During the 20-minute sessions, participants listened to lists of 20 words to memorize. The researchers targeted two brain regions with two different stimulation frequencies: stimulation of the inferior parietal lobe at a frequency of four Hz improved word recall at the end of the list – an indicator of storage in working memory. Stimulation of the dorsolateral prefrontal cortex at 60 Hz favored recall of words at the top of the list, indicating long-term memory retention.
Participants with lower cognitive performance at the start of the study benefited the most from brain stimulation. Additional investigations should show if the recorded effects persist for more than a month. The authors suggest exploring the implications for people with neurological, psychiatric, and neurodegenerative disorders, as well as the potential benefits for healthy older adults.
“Little practical use of the clinic”
“The experimental approach is not complicated,” said Wolf-Julian Neumann, a neurologist from the German Science Media Center (SMC) in Berlin Charité.

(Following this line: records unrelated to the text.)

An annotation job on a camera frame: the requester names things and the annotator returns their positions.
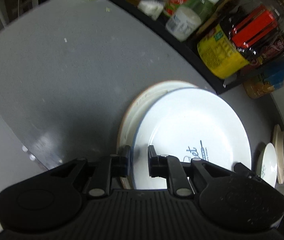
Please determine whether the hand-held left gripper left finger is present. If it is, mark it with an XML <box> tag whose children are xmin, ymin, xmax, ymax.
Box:
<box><xmin>49</xmin><ymin>145</ymin><xmax>132</xmax><ymax>197</ymax></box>

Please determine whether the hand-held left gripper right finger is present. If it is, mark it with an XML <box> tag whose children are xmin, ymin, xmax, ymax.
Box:
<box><xmin>148</xmin><ymin>145</ymin><xmax>232</xmax><ymax>197</ymax></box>

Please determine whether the white plate patterned rim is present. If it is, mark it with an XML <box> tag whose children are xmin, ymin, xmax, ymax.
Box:
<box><xmin>117</xmin><ymin>80</ymin><xmax>200</xmax><ymax>189</ymax></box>

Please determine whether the large white blue-print deep plate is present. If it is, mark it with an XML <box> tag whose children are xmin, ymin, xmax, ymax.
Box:
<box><xmin>133</xmin><ymin>87</ymin><xmax>252</xmax><ymax>190</ymax></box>

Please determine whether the small white blue-print deep plate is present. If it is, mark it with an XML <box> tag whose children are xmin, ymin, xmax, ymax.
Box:
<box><xmin>256</xmin><ymin>142</ymin><xmax>278</xmax><ymax>188</ymax></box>

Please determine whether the black shelf rack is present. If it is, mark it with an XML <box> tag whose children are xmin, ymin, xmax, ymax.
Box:
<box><xmin>102</xmin><ymin>0</ymin><xmax>284</xmax><ymax>94</ymax></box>

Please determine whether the oil bottle with yellow label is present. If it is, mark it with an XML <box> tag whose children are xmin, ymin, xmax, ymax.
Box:
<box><xmin>197</xmin><ymin>0</ymin><xmax>284</xmax><ymax>80</ymax></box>

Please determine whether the small white jar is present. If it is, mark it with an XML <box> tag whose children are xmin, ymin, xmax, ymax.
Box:
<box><xmin>165</xmin><ymin>6</ymin><xmax>202</xmax><ymax>41</ymax></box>

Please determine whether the orange juice bottle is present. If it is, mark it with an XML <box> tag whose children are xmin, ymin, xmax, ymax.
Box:
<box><xmin>243</xmin><ymin>42</ymin><xmax>284</xmax><ymax>99</ymax></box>

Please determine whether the small clear jar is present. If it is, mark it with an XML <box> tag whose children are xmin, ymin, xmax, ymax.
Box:
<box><xmin>137</xmin><ymin>0</ymin><xmax>175</xmax><ymax>20</ymax></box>

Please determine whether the red drink can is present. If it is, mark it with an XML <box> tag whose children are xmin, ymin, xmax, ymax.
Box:
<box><xmin>250</xmin><ymin>36</ymin><xmax>284</xmax><ymax>67</ymax></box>

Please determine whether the green jar with white lid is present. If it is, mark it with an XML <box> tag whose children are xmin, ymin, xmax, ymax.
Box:
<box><xmin>189</xmin><ymin>0</ymin><xmax>220</xmax><ymax>18</ymax></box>

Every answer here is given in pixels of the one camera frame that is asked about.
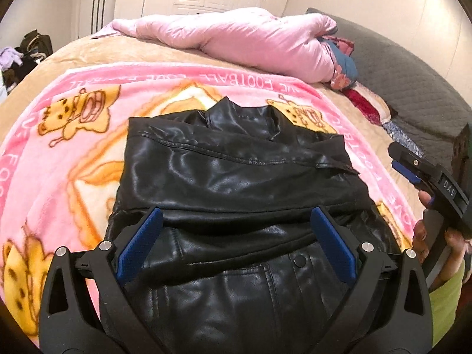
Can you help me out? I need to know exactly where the blue floral quilt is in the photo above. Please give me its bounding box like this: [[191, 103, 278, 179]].
[[324, 37, 358, 91]]

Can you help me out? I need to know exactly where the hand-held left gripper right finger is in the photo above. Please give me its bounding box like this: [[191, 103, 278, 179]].
[[310, 206, 433, 354]]

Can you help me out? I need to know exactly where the pink cartoon printed blanket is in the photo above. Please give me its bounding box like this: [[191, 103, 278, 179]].
[[0, 62, 423, 351]]

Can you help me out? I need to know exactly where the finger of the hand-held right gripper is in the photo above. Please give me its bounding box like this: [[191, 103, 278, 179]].
[[393, 160, 422, 186], [388, 142, 440, 178]]

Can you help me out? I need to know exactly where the dark brown furniture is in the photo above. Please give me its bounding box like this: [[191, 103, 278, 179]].
[[453, 123, 472, 182]]

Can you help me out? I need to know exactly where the dark blue patterned cloth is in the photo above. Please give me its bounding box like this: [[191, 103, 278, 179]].
[[381, 118, 425, 155]]

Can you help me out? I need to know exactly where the dark handbag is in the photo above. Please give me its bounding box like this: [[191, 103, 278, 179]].
[[18, 31, 53, 64]]

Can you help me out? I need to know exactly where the red patterned pillow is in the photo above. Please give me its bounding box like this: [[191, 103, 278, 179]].
[[345, 85, 397, 126]]

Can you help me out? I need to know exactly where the person's right hand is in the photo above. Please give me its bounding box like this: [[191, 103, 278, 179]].
[[412, 189, 470, 289]]

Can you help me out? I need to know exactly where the grey quilted headboard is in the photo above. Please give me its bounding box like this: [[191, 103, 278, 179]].
[[306, 7, 472, 178]]

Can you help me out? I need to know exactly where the person's right forearm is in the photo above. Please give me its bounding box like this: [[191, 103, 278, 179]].
[[430, 271, 467, 346]]

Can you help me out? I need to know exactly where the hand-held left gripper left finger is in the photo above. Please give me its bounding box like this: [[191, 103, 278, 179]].
[[39, 206, 165, 354]]

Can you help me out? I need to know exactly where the black leather jacket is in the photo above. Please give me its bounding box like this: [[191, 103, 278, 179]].
[[98, 96, 407, 354]]

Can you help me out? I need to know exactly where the pink duvet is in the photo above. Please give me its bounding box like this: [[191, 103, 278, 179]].
[[90, 7, 338, 84]]

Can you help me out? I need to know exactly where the beige plush bed cover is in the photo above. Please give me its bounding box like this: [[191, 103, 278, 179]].
[[0, 31, 428, 155]]

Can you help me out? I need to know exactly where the purple cloth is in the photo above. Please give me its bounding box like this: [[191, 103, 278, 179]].
[[0, 46, 25, 69]]

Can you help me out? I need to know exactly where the white door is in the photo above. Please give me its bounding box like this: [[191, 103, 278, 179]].
[[77, 0, 119, 40]]

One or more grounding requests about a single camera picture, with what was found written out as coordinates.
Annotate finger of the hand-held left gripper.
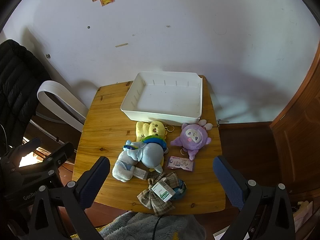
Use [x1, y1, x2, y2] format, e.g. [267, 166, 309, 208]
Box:
[32, 142, 75, 178]
[5, 137, 42, 171]

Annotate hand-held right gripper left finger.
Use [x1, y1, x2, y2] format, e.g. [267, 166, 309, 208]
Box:
[29, 156, 111, 240]

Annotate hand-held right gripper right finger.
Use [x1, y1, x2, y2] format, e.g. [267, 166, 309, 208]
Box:
[213, 156, 296, 240]

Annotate white and blue plush toy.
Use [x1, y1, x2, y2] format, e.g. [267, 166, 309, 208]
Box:
[112, 152, 137, 182]

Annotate plaid fabric bow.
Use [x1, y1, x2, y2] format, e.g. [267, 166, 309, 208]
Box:
[137, 172, 180, 217]

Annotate purple plush toy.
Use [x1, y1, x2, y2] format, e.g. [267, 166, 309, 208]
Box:
[170, 119, 214, 161]

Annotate blue elephant plush toy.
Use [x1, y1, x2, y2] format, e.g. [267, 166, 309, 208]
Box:
[122, 140, 168, 173]

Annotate green and white small box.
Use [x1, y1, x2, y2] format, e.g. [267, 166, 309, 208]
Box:
[151, 181, 176, 203]

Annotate yellow plush toy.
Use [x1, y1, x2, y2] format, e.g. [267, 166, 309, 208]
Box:
[136, 120, 175, 143]

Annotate white plastic bin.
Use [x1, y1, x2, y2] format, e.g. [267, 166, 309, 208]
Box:
[120, 71, 203, 126]

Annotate small clear packet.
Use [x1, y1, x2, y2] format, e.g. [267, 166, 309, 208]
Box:
[134, 167, 148, 180]

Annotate pink tissue packet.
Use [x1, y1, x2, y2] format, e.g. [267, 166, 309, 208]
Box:
[167, 156, 195, 172]

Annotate white curved appliance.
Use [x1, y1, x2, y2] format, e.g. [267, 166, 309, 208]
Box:
[37, 80, 88, 132]

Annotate black padded jacket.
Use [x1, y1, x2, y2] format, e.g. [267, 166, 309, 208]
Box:
[0, 39, 52, 153]

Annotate grey fluffy blanket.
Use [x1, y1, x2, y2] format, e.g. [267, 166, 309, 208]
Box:
[99, 211, 208, 240]

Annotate brown wooden door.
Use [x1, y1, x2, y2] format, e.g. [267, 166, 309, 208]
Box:
[269, 42, 320, 205]

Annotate white cardboard box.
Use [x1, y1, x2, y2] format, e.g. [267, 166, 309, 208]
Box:
[292, 201, 314, 230]

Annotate black cable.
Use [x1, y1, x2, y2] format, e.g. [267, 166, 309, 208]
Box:
[152, 215, 163, 240]

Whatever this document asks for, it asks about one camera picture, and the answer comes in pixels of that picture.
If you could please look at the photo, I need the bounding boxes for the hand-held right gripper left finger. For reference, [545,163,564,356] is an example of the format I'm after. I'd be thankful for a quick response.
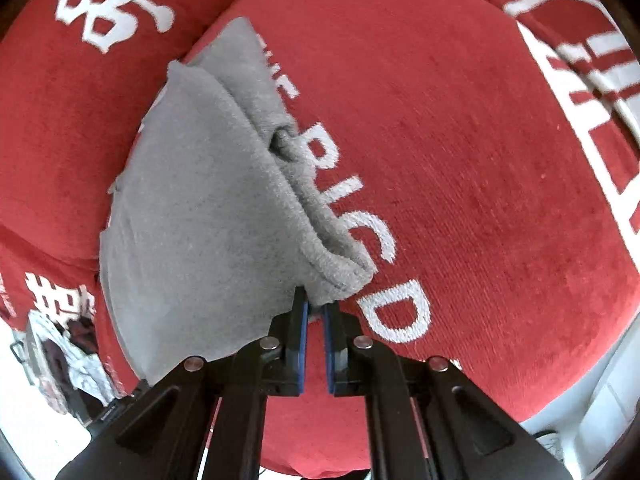
[55,285,311,480]

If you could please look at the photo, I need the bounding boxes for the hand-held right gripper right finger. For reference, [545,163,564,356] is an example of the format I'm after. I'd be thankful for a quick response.
[322,302,576,480]

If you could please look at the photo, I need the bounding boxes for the grey knit sweater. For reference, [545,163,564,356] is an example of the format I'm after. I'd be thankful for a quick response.
[99,16,375,386]

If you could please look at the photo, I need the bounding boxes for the white floral cloth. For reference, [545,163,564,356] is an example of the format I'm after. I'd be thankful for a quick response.
[25,309,118,413]

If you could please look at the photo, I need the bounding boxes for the dark red patterned cloth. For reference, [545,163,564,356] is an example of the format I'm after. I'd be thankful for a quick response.
[64,316,99,358]

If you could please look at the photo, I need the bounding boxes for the red printed blanket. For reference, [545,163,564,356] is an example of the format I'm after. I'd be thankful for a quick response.
[0,0,640,478]

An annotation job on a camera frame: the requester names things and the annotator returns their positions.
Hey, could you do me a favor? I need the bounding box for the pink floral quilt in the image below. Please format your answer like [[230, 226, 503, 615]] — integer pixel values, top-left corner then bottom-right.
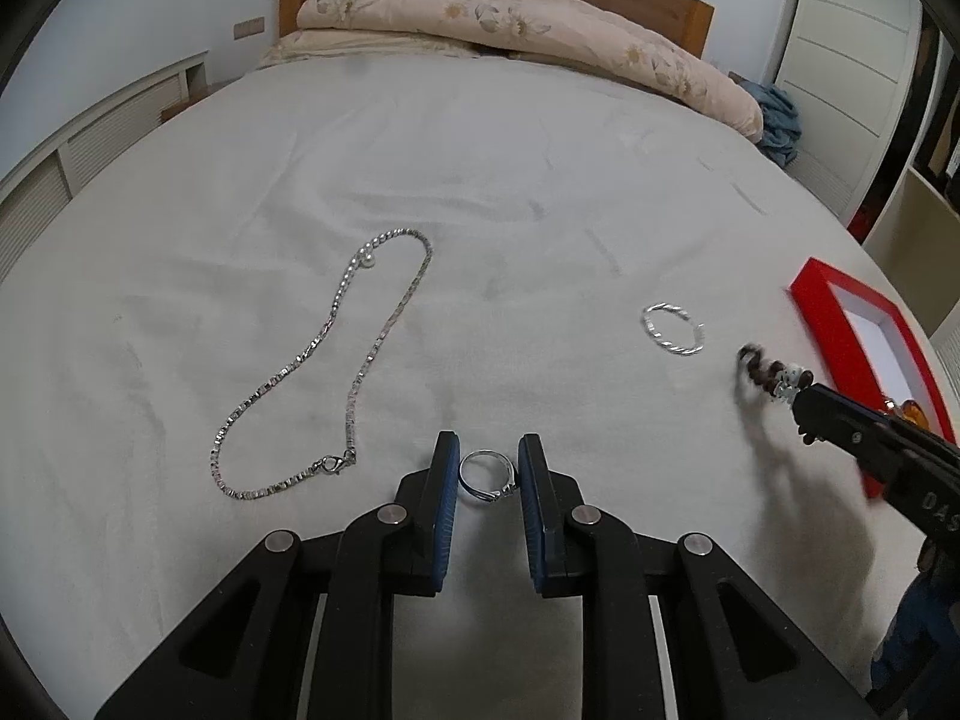
[[295, 0, 765, 140]]

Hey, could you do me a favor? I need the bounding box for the red shallow box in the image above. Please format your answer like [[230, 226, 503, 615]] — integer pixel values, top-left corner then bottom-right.
[[787, 258, 958, 500]]

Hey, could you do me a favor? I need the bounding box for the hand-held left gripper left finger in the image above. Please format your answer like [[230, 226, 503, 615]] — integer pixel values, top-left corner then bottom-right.
[[94, 430, 461, 720]]

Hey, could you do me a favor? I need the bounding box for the cream pillow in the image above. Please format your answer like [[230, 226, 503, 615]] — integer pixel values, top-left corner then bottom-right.
[[258, 28, 482, 70]]

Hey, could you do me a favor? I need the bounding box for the blue crumpled cloth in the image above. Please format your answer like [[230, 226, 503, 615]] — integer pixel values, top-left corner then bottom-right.
[[749, 81, 803, 167]]

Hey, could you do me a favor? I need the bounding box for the amber translucent bangle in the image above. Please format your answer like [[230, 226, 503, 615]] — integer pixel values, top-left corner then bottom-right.
[[880, 398, 932, 433]]

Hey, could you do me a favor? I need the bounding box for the small silver ring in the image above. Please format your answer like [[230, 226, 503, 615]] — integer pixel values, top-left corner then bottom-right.
[[458, 449, 521, 504]]

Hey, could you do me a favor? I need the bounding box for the white louvered wall cabinet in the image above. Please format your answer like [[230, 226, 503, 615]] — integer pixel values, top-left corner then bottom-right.
[[0, 50, 210, 282]]

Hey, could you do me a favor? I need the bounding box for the small red object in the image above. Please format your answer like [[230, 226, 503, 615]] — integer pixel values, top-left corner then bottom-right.
[[850, 193, 883, 242]]

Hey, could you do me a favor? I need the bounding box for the white wardrobe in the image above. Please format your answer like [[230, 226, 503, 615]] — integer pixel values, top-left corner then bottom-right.
[[771, 0, 925, 235]]

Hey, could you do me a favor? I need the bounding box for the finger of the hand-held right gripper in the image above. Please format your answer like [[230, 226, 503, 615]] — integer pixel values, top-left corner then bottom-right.
[[793, 383, 913, 490]]

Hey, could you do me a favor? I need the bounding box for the wooden nightstand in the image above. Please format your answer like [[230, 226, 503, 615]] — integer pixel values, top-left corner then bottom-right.
[[160, 81, 227, 122]]

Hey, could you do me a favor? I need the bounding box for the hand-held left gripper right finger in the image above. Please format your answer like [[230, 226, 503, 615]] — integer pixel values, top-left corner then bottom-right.
[[517, 433, 878, 720]]

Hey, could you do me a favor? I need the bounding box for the person's blue clothing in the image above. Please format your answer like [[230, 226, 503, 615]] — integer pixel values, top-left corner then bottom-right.
[[868, 538, 960, 720]]

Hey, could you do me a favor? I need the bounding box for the black and white beaded bracelet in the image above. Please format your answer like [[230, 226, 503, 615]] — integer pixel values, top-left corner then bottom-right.
[[738, 344, 815, 407]]

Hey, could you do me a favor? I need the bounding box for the twisted silver bracelet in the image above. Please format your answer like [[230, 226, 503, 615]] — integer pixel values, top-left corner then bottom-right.
[[640, 302, 707, 356]]

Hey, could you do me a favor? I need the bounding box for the cream open shelf unit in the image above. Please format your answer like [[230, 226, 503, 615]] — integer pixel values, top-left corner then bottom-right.
[[862, 15, 960, 350]]

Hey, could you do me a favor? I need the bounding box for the silver chain necklace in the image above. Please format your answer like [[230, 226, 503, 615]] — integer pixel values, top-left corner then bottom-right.
[[209, 228, 435, 503]]

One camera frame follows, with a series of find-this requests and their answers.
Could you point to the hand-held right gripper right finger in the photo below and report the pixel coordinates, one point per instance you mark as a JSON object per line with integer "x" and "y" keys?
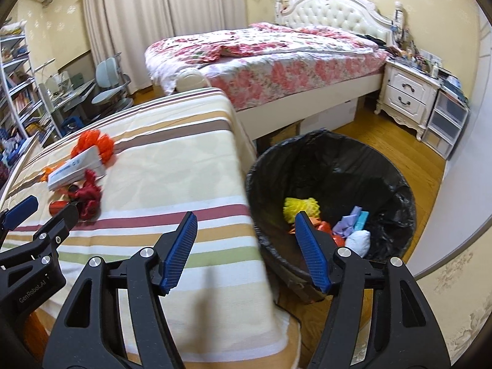
{"x": 313, "y": 253}

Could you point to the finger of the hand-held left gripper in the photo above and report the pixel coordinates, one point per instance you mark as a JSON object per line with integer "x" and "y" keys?
{"x": 63, "y": 219}
{"x": 19, "y": 211}

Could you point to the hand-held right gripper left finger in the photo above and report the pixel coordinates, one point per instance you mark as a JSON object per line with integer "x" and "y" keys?
{"x": 178, "y": 253}

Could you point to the shiny red box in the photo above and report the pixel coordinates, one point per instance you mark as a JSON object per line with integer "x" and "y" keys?
{"x": 57, "y": 207}

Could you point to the red plastic bag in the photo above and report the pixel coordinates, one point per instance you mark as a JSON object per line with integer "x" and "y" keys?
{"x": 334, "y": 234}

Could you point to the dark red toy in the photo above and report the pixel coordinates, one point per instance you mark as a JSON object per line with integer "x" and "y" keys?
{"x": 90, "y": 196}

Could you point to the white tissue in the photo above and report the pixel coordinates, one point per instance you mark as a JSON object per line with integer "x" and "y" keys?
{"x": 359, "y": 244}

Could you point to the yellow foam fruit net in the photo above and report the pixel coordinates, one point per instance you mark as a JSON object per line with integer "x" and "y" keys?
{"x": 299, "y": 207}

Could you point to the long white carton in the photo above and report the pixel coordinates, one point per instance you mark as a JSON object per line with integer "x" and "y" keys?
{"x": 77, "y": 167}

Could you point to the orange-red foam fruit net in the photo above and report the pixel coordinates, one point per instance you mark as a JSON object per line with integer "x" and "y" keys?
{"x": 94, "y": 142}

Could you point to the bin with black bag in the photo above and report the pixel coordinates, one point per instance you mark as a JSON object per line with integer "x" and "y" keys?
{"x": 330, "y": 169}

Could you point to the striped cloth covered table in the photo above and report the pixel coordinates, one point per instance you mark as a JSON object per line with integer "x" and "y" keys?
{"x": 173, "y": 161}

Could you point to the white bookshelf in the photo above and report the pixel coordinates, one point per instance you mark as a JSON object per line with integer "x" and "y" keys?
{"x": 19, "y": 84}

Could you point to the grey study desk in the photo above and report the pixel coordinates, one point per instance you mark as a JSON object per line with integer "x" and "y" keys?
{"x": 73, "y": 92}

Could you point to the white storage box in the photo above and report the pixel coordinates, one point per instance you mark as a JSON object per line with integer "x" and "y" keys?
{"x": 330, "y": 117}

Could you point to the light blue desk chair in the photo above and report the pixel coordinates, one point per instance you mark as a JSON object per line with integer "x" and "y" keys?
{"x": 109, "y": 73}

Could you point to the white wardrobe door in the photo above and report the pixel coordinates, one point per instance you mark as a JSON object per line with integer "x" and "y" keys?
{"x": 461, "y": 200}

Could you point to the white tufted round cushion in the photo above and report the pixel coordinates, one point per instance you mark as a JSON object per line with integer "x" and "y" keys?
{"x": 190, "y": 80}

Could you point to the plastic drawer unit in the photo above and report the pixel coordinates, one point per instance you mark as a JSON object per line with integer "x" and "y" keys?
{"x": 446, "y": 123}

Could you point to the white nightstand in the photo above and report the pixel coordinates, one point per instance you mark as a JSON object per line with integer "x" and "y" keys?
{"x": 403, "y": 88}

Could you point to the floral quilt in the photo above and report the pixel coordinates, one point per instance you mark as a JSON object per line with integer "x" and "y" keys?
{"x": 269, "y": 53}

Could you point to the pile of bedside items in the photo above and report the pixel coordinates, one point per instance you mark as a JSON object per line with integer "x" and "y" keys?
{"x": 415, "y": 55}

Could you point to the beige curtain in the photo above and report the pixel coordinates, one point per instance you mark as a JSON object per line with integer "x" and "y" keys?
{"x": 153, "y": 7}

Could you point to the white bed with tufted headboard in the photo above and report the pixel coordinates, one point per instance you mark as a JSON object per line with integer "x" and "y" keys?
{"x": 330, "y": 11}

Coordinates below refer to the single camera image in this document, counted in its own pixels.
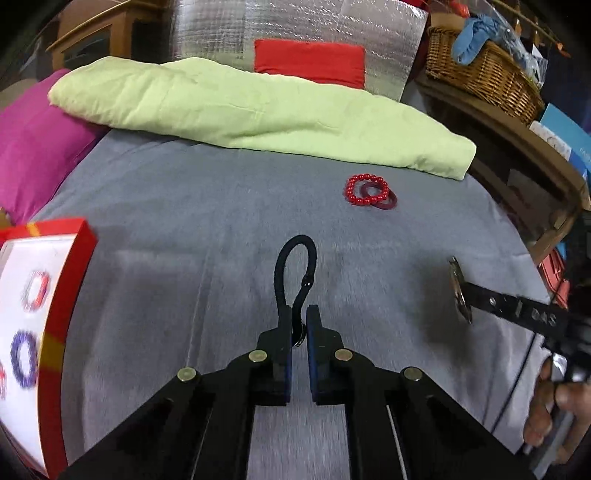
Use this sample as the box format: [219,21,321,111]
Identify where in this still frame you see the pink and white beaded bracelet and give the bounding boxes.
[21,270,51,312]

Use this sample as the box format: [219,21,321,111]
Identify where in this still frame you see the wicker basket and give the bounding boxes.
[425,25,546,125]

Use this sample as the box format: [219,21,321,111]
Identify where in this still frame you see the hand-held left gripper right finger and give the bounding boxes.
[306,305,536,480]

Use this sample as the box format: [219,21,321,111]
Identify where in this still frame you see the red jewelry box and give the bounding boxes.
[0,218,99,478]

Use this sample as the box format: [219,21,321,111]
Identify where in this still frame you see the grey bed sheet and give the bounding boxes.
[28,124,555,480]

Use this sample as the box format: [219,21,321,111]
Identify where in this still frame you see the silver bangle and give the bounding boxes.
[448,257,474,326]

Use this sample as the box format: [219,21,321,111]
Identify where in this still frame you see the thin black cable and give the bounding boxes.
[496,330,541,428]

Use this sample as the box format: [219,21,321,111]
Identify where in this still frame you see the silver foil insulation panel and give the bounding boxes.
[168,0,430,100]

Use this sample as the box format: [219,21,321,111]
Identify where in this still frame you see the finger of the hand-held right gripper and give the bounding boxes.
[462,279,573,335]

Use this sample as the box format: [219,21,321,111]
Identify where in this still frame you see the clear plastic bag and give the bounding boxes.
[489,14,550,86]

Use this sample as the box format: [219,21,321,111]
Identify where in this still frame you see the light green folded blanket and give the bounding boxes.
[47,56,477,182]

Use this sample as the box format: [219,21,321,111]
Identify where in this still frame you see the purple beaded bracelet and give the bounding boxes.
[10,330,40,387]

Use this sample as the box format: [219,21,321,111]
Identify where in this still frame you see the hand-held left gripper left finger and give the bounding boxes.
[58,305,294,480]

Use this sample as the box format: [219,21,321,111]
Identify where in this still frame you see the dark red bangle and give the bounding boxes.
[361,182,399,216]

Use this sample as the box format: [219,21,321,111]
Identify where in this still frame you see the wooden shelf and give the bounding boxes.
[416,74,591,264]

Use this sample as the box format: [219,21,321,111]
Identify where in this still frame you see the blue and white carton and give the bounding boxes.
[529,104,591,182]

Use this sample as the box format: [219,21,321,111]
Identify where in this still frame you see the black cord bracelet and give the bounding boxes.
[274,234,319,347]

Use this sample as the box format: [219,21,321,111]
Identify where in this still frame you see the person's right hand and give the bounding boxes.
[524,357,591,464]

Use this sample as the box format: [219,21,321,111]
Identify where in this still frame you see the wooden cabinet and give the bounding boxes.
[46,0,176,70]

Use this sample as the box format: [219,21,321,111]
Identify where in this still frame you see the blue cloth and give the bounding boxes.
[452,14,500,65]

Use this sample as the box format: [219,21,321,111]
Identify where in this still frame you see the red beaded bracelet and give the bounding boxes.
[344,173,389,208]

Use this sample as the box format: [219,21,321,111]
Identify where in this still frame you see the magenta pillow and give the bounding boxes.
[0,69,109,227]

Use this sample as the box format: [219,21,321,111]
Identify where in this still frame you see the red cushion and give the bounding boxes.
[254,39,368,88]

In the future, these technologies can be used at home as well. “However, it is currently not possible to derive any direct therapeutic approach from this study, since the demonstrated effect is very specific and small.” They limit themselves to repeating words that have been read aloud. The effect has only been demonstrated for learning during electrical stimulation.
Johannes Levine of the German Center for Neurodegenerative Diseases wonders what the purpose of treating cognitively healthy people with electrical brain stimulation is. Although the study’s authors had notable results in the area of language memory performance, this “in this situation is like improving brain performance rather than a real treatment,” Levine told SMC. The authors also did not study whether people’s quality of life improved.
“In my opinion, this is not a practical use for a clinic,” says Paul Lingor, a neurologist at the Technical University of Munich. One might wonder if traditional cognitive training is not as effective or better and would have other positive effects as well.